> [Work order]:
The answer must be a single number: how many lines in this listing hold the word "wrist".

━━━ Data for processing

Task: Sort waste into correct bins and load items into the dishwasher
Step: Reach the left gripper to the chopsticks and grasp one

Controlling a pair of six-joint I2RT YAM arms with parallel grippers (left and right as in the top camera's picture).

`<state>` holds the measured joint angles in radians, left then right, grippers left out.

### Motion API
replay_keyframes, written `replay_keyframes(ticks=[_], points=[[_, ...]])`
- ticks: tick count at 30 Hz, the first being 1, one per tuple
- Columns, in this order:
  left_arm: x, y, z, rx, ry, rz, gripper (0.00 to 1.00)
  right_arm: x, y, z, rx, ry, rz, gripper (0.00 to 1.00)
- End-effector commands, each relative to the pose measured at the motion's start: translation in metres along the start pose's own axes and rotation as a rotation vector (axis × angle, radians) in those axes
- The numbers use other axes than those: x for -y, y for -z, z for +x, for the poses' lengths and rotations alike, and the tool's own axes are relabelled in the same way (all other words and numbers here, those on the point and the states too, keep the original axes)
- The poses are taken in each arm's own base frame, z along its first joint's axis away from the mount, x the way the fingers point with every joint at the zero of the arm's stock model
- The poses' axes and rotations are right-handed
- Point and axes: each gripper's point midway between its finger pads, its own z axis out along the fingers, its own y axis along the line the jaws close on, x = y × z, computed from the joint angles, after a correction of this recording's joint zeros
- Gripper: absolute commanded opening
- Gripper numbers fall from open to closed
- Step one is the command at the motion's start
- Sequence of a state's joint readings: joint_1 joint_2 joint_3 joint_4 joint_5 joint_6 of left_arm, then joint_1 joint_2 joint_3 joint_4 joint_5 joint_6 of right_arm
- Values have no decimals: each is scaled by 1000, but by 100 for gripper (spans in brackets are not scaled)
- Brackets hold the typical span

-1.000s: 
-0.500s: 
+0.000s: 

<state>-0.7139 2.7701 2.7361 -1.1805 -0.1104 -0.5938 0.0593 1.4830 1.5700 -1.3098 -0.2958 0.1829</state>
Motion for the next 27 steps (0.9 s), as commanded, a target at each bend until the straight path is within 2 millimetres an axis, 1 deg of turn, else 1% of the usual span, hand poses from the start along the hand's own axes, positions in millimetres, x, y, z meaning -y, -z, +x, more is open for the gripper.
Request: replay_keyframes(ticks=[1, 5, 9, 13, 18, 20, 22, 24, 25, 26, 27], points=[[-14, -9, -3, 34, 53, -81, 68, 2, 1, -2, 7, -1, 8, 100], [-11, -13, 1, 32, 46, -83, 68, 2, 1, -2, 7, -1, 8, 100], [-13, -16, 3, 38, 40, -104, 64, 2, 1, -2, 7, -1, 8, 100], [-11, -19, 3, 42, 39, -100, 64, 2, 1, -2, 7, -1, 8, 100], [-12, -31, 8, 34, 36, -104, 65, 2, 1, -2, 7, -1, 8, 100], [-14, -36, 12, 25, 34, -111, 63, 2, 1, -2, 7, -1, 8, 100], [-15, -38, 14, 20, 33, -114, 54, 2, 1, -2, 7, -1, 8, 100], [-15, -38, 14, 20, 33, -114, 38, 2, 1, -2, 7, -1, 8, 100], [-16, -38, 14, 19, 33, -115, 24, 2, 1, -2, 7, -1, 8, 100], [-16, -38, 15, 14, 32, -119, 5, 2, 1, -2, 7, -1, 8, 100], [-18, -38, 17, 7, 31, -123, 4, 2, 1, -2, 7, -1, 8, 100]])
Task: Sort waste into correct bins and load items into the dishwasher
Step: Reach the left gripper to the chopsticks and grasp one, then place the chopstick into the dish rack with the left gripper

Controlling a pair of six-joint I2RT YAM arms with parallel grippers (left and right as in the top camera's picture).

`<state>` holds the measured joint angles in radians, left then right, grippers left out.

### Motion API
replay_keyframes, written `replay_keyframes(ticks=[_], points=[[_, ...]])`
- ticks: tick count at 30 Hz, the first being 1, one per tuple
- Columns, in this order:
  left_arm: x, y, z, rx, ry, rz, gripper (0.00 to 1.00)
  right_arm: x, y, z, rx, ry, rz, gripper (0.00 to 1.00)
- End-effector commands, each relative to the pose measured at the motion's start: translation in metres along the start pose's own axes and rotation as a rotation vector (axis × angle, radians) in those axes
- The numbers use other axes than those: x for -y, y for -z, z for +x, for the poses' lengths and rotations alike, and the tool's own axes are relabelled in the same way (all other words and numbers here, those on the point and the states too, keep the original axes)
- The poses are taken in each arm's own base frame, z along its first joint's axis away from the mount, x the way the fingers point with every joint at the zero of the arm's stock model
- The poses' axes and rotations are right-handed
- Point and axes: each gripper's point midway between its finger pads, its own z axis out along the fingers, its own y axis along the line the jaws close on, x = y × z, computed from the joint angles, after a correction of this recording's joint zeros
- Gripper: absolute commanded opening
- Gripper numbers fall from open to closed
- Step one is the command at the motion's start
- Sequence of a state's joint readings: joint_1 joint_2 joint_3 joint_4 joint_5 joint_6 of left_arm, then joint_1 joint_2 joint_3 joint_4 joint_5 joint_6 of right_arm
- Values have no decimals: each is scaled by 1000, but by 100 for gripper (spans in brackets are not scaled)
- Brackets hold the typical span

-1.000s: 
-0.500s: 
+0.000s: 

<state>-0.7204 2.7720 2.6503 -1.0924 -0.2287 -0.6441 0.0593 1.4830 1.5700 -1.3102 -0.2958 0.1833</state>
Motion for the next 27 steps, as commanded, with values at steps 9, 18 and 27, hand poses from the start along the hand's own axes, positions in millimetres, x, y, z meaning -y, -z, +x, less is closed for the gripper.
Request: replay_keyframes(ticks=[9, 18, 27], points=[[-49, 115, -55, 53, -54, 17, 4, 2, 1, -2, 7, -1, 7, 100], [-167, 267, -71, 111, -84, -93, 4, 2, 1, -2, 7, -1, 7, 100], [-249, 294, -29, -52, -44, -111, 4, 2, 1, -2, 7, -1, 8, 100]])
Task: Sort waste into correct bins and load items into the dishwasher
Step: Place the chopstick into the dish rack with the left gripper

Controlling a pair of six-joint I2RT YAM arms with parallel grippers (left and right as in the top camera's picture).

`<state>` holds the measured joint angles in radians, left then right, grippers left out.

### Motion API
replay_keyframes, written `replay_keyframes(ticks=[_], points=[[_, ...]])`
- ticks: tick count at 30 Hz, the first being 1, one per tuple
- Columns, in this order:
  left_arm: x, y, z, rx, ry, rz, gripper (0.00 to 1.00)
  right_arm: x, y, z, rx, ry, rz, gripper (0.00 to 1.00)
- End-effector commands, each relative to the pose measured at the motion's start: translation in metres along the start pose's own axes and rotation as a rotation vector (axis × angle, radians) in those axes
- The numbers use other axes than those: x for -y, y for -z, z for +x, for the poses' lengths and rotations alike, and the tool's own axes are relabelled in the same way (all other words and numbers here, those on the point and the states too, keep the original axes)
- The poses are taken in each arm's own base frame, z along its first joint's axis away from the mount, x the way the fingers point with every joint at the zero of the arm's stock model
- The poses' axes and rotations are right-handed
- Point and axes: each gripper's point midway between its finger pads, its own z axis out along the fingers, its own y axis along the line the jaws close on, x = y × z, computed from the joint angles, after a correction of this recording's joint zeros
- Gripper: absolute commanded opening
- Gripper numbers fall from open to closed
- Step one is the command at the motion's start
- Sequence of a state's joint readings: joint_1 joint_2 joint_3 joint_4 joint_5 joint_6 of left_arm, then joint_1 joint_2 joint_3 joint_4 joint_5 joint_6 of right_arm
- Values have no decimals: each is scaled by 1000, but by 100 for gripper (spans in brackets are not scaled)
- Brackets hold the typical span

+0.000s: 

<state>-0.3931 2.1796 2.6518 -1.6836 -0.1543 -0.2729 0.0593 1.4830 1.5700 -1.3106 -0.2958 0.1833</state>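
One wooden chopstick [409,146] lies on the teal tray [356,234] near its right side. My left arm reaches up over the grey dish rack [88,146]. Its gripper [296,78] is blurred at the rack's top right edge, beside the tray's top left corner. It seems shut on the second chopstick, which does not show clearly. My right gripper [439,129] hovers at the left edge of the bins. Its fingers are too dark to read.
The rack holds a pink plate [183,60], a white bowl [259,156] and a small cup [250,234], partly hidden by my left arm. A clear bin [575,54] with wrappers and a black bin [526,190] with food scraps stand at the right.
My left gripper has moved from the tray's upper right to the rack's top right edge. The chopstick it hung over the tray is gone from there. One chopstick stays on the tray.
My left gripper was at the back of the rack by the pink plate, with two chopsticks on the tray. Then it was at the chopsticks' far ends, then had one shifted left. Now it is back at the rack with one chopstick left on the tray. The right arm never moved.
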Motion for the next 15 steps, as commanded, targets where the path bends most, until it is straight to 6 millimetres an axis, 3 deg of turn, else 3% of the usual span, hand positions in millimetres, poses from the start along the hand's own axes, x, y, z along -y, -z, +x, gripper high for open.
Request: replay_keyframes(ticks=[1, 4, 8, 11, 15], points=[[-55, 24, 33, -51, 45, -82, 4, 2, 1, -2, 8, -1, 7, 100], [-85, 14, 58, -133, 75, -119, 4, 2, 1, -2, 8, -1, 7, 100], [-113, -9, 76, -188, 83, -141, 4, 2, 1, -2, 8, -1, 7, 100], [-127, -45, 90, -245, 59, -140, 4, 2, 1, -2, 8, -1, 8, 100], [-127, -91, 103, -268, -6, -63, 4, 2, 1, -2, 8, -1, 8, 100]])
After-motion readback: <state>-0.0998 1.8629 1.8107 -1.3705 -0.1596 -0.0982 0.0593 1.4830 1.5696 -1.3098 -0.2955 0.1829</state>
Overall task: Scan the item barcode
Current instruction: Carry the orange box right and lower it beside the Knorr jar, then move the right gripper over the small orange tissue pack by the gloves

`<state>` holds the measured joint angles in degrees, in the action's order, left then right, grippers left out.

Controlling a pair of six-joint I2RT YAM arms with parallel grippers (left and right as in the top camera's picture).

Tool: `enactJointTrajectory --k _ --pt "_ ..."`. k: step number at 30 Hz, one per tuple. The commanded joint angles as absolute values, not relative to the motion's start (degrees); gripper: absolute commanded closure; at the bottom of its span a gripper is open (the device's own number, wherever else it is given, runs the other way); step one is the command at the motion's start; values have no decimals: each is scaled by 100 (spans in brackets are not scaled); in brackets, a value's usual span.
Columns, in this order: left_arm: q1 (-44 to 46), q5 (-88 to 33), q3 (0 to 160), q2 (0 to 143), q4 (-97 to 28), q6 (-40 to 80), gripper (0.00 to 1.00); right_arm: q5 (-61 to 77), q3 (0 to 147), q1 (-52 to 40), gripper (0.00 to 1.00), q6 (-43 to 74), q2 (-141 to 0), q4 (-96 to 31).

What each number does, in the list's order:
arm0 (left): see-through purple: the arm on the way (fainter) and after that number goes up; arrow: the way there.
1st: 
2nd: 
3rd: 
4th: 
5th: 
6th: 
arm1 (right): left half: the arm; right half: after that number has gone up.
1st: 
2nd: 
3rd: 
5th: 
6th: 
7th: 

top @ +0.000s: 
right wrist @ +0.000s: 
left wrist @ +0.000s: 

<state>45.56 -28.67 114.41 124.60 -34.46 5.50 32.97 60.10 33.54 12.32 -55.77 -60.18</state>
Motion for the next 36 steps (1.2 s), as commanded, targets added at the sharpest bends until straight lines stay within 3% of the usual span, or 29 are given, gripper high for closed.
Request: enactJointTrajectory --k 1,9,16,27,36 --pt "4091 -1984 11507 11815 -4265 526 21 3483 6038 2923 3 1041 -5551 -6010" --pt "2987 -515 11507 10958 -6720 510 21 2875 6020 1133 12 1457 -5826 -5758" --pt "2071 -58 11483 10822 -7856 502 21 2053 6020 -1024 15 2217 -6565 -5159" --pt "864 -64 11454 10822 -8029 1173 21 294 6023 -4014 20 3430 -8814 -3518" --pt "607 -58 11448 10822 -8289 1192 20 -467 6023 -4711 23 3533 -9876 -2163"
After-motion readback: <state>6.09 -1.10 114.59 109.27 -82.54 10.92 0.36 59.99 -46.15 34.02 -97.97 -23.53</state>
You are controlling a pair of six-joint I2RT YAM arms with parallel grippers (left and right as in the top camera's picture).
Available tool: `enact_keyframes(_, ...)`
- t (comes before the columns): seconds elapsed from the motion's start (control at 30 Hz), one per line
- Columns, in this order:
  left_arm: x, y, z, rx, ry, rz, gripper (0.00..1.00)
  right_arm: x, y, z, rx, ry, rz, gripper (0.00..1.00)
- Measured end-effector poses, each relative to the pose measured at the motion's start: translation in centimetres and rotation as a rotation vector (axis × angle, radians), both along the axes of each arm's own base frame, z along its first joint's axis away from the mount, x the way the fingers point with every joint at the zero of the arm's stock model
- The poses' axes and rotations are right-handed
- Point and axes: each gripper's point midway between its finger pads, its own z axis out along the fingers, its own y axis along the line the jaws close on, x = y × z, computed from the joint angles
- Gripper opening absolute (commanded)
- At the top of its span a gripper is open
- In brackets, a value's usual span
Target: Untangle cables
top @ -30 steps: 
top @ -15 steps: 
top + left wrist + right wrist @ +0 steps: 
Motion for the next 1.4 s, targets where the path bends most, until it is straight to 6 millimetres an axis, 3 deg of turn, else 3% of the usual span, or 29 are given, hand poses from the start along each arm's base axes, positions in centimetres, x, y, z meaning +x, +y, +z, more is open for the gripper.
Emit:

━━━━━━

> [Exercise answer]:
3